In his book with Rabbi Skorka, the then future Pope Francis remembers being five or six and accompanying his grandmother, when two Salvation Army women passed by. He asked her if they were nuns. “No,” she replied, “they are Protestants, but they are good.” 


Though he was propagandised that all Protestants were going to hell, being raised in a country inextricably linked with Catholicism, Bergoglio reflected back on the incident as archbishop of the capital city and praised his grandmother’s “wisdom of true religion”.

John XXIII arose from humble origins in a village near Bergamo, Italy, never forgetting his roots. His chauffeur secretly slipped him away from the Vatican for a surprise visit to a dear friend in hospital in Rome. 


Pope John seemed to interact best in private conversations and offering encouragement with simplicity and humility in contrast to the high pageantry surrounding the papacy. 

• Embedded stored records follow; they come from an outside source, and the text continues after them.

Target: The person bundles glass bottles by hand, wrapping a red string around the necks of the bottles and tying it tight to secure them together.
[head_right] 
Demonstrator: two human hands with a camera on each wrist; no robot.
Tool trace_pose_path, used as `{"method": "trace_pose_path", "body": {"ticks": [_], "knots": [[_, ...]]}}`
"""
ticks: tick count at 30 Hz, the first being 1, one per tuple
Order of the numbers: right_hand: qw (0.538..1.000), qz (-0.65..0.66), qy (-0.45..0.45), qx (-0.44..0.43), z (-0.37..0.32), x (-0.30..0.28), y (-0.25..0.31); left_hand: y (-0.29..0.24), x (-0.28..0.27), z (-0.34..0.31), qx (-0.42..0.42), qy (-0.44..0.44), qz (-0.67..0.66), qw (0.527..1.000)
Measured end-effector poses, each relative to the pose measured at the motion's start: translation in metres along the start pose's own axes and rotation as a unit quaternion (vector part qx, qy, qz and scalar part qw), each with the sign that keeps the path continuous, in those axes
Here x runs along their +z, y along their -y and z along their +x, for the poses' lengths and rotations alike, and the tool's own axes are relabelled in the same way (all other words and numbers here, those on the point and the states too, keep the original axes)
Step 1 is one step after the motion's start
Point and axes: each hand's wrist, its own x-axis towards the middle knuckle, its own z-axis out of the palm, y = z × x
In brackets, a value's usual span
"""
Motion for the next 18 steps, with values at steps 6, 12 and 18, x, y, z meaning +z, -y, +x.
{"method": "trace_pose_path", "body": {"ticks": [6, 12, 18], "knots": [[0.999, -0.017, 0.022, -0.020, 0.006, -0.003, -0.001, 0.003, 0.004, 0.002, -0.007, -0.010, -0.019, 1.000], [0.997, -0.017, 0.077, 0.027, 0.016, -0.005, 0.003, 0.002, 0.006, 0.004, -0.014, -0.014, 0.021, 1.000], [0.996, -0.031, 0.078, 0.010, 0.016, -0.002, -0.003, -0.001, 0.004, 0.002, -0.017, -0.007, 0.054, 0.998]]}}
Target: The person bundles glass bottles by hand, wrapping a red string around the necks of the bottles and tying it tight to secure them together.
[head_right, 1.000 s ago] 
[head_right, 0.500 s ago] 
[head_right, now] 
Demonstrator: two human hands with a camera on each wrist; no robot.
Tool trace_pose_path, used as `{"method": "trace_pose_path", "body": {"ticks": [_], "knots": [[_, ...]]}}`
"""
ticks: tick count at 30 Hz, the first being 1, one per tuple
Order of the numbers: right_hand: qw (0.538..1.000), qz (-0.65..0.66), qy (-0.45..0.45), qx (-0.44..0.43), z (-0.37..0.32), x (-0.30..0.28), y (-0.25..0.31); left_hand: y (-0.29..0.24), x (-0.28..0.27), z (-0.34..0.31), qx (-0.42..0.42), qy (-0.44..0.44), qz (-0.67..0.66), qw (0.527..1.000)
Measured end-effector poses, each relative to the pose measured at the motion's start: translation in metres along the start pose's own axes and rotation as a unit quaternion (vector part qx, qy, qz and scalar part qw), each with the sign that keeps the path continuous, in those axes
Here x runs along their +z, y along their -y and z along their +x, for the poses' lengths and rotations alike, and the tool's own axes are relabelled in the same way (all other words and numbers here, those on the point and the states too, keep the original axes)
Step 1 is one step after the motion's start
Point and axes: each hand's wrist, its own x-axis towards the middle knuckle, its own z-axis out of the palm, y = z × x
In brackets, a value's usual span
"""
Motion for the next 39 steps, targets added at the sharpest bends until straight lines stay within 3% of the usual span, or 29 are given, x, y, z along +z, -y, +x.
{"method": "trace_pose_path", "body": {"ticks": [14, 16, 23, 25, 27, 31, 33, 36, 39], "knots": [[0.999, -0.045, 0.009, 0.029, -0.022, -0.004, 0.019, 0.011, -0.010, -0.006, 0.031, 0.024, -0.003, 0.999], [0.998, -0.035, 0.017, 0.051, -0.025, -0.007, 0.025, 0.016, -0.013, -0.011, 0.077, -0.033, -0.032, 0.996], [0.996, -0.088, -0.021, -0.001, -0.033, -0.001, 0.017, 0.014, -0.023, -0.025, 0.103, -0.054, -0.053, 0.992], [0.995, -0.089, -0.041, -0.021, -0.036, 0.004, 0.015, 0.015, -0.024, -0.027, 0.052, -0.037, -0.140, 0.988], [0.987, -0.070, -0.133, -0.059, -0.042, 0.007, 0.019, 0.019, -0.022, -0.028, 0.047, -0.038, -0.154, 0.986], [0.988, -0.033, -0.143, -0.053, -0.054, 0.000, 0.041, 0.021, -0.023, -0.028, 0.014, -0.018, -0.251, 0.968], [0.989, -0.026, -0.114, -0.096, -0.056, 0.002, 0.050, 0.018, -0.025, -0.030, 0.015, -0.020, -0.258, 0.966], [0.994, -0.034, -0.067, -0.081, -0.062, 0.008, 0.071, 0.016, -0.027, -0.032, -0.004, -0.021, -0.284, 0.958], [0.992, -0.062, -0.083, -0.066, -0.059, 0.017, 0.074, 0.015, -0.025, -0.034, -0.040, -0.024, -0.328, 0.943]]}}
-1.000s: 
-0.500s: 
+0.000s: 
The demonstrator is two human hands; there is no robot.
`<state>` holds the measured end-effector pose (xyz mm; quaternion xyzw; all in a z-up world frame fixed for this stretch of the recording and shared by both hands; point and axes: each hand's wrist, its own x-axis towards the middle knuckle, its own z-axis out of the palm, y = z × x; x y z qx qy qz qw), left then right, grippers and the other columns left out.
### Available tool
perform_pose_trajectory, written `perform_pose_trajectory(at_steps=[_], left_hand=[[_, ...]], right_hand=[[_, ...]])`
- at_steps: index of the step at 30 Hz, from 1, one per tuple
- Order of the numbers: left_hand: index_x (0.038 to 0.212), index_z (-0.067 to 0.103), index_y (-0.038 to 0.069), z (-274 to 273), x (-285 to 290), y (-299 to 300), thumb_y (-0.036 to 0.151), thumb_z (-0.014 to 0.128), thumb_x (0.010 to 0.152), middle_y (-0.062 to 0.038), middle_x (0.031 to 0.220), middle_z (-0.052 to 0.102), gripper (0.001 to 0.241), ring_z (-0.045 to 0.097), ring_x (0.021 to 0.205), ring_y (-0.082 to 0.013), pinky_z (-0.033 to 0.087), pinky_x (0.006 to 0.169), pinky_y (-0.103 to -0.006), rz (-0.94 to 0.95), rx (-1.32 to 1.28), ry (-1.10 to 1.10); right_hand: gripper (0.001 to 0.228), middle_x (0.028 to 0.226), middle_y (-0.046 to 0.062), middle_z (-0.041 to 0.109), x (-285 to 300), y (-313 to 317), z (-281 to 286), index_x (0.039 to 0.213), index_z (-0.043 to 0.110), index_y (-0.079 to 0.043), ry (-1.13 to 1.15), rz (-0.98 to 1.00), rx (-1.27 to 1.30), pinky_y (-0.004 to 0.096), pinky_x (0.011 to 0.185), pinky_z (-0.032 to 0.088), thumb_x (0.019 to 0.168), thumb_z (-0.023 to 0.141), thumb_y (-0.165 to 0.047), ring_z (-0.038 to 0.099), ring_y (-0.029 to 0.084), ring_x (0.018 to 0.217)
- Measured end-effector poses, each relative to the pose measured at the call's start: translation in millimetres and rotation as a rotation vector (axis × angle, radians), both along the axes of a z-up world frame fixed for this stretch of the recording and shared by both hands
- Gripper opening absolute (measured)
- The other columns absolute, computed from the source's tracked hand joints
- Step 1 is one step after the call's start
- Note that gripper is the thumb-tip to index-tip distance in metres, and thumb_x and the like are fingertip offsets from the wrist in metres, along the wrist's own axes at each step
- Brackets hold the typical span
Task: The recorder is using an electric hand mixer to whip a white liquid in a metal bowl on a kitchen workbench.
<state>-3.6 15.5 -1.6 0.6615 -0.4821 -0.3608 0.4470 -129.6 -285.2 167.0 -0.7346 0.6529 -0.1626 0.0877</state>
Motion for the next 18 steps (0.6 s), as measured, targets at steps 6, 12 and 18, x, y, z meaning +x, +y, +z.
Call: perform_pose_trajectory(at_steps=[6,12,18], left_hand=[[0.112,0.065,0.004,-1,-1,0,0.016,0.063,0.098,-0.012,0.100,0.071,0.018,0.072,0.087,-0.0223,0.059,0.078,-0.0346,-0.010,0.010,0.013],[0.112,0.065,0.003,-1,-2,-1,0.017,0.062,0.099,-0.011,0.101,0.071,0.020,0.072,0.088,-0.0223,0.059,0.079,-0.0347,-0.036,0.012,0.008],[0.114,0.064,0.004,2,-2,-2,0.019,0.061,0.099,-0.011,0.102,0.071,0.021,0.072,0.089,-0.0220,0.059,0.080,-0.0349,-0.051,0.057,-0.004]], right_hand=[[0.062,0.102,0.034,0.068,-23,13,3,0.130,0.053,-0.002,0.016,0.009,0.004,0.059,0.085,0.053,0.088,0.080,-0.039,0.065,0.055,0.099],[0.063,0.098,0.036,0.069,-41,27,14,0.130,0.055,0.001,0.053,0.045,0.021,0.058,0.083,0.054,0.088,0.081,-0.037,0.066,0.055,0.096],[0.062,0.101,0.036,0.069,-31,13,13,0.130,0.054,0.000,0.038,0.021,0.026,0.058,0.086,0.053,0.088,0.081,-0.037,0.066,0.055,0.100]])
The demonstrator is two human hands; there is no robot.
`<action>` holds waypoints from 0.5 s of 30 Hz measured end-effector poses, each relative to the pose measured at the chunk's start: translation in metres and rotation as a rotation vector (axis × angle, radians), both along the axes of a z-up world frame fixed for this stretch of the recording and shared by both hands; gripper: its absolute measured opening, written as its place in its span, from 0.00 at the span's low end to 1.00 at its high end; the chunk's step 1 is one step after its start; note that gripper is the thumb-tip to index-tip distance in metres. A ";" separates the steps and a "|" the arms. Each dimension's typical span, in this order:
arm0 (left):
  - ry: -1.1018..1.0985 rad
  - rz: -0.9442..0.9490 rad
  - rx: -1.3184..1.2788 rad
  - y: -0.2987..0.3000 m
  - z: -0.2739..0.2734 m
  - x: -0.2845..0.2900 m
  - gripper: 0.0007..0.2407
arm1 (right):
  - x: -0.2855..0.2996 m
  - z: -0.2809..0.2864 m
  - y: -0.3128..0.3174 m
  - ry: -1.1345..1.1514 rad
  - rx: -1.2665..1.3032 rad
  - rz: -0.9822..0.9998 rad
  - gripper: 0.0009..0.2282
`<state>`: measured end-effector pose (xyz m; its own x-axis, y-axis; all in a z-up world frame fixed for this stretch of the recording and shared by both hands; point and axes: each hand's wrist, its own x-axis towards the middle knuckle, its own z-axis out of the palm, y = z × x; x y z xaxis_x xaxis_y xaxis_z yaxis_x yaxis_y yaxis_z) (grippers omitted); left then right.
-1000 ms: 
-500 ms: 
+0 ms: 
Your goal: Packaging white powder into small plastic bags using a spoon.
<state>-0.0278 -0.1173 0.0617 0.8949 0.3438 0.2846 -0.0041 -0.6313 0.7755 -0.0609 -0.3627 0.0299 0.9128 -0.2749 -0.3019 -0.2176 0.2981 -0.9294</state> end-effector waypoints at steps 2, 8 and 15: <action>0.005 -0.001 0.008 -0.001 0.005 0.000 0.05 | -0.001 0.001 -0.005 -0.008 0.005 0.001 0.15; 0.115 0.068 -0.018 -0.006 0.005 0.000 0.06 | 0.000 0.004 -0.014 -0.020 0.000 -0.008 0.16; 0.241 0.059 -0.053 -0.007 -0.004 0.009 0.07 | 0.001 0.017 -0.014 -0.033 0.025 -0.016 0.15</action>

He knew how to exercise papal authority but he preferred to trust his fellow bishops to take charge of his council and engage the modern world.

Pope Francis has the same preferences. He does not stand on ceremony, and prefers a simple style of liturgy. His daily homilies are how he communicates best. He pleased his electors by forming a new collegial body of eight cardinals to assist with major deliberations. 


Restoring consultation and collegiality throughout the Church, he will most remind us of Pope John. He has complained more than once about careerism, linking it to clericalism. 

The stories of him living a less than princely life as a bishop in Argentina demonstrate that he is personally dedicated to Catholic Social Teaching. Indeed, on 8 May, he told a worldwide assembly of women Religious: “A theoretical poverty is no use to us.” 

There is much to like about Pope Francis, especially if he continues on the ­present course implementing the initiatives of Vatican II.

* John Borelli is special assistant for interreligious initiatives to the president of Georgetown University. He previously promoted ecumenical and interreligious dialogue for the United States Bishops’ Conference and was a consultor to the Pontifical Council for Interreligious Dialogue.